=== Problem description ===
An exact repetition of the data is required; no picture should appear in it.

◇ ◇ ◇

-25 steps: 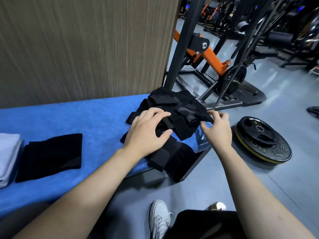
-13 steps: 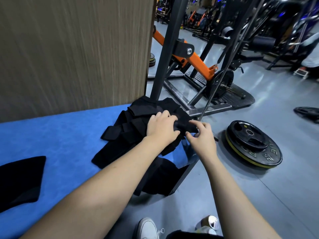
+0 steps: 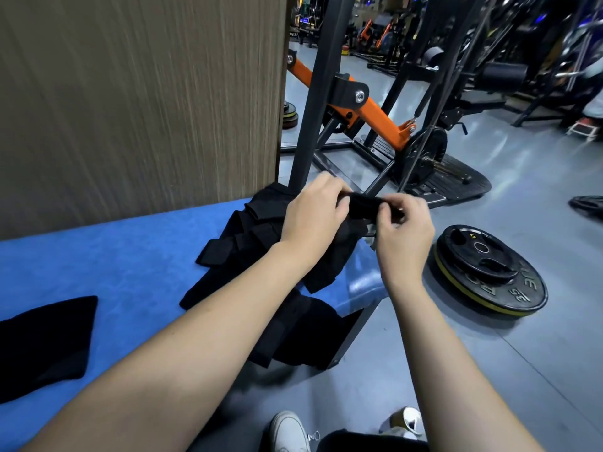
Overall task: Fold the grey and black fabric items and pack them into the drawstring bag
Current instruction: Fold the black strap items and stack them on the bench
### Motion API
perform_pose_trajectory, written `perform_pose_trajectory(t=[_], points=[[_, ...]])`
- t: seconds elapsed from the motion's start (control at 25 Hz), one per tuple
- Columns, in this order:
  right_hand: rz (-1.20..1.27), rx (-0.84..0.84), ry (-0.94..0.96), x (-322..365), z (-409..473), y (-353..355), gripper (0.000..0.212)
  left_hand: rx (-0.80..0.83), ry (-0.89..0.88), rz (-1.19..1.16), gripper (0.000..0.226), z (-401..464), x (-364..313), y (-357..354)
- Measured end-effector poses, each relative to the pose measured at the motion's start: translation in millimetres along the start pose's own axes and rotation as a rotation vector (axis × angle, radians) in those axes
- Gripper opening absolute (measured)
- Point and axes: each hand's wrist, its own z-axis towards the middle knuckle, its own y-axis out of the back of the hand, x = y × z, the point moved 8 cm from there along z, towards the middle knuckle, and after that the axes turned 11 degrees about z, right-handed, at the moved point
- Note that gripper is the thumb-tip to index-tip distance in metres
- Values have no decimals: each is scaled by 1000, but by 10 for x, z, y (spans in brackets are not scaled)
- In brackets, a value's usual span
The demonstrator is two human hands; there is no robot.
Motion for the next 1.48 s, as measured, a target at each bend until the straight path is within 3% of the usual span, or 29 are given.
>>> perform_pose_trajectory(t=[0.16, 0.28, 0.44, 0.84, 1.0, 1.12, 1.28, 1.48], points=[[180, -105, 140, 679, -3, 147, 12, -257, -66, 23, 15, -34, -209, 681], [288, -133, 207, 1067, -52, 126, 12, -341, -67, 119, 26, -153, -246, 1102], [400, -90, 220, 1360, -219, -92, 11, -278, -6, 243, 45, -421, 124, 1434], [508, 370, -10, 1339, -796, -1103, 14, -232, -9, 401, 35, -1386, 1463, 2380], [497, 553, -20, 1351, -1104, -1463, 15, -201, 140, 414, 22, -1827, 1928, 2685], [460, 658, 16, 1391, -1322, -1679, 15, -217, 254, 368, 16, -2135, 2178, 2842], [469, 738, 29, 1490, -1540, -1867, 15, -136, 372, -94, 26, -2328, 2447, 2857], [400, 804, 143, 1596, -1655, -1933, 16, -57, 277, -5, 14, -2496, 2571, 2927]])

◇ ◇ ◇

=== Task solution ===
-25 steps: 
-13 steps: 
+0 steps: 
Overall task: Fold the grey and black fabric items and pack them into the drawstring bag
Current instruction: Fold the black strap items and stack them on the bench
### Motion API
perform_pose_trajectory, written `perform_pose_trajectory(t=[_], points=[[_, ...]])`
- t: seconds elapsed from the motion's start (control at 25 Hz), one per tuple
- Columns, in this order:
  right_hand: rz (-1.20..1.27), rx (-0.84..0.84), ry (-0.94..0.96), x (-322..365), z (-409..473), y (-353..355), gripper (0.000..0.212)
  left_hand: rx (-0.80..0.83), ry (-0.89..0.88), rz (-1.19..1.16), gripper (0.000..0.226), z (-401..464), x (-364..313), y (-357..354)
- Measured end-effector poses, each relative to the pose measured at the motion's start: translation in millimetres along the start pose's own axes and rotation as a rotation vector (axis × angle, radians) in those axes
- Gripper opening absolute (measured)
- Point and axes: each hand's wrist, its own z-axis towards the middle knuckle, its own y-axis out of the back of the hand, x = y × z, the point moved 8 cm from there along z, towards the middle knuckle, and after that the axes turned 11 degrees about z, right-handed, at the moved point
- Note that gripper is the thumb-tip to index-tip distance in metres
- Values have no decimals: each is scaled by 1000, but by 10 for x, z, y (spans in brackets are not scaled)
- In brackets, a value's usual span
The demonstrator is two human hands; there is no robot.
Motion for the next 1.48 s, as measured, a target at each bend until the straight path is within 3% of the usual span, or 29 are given.
>>> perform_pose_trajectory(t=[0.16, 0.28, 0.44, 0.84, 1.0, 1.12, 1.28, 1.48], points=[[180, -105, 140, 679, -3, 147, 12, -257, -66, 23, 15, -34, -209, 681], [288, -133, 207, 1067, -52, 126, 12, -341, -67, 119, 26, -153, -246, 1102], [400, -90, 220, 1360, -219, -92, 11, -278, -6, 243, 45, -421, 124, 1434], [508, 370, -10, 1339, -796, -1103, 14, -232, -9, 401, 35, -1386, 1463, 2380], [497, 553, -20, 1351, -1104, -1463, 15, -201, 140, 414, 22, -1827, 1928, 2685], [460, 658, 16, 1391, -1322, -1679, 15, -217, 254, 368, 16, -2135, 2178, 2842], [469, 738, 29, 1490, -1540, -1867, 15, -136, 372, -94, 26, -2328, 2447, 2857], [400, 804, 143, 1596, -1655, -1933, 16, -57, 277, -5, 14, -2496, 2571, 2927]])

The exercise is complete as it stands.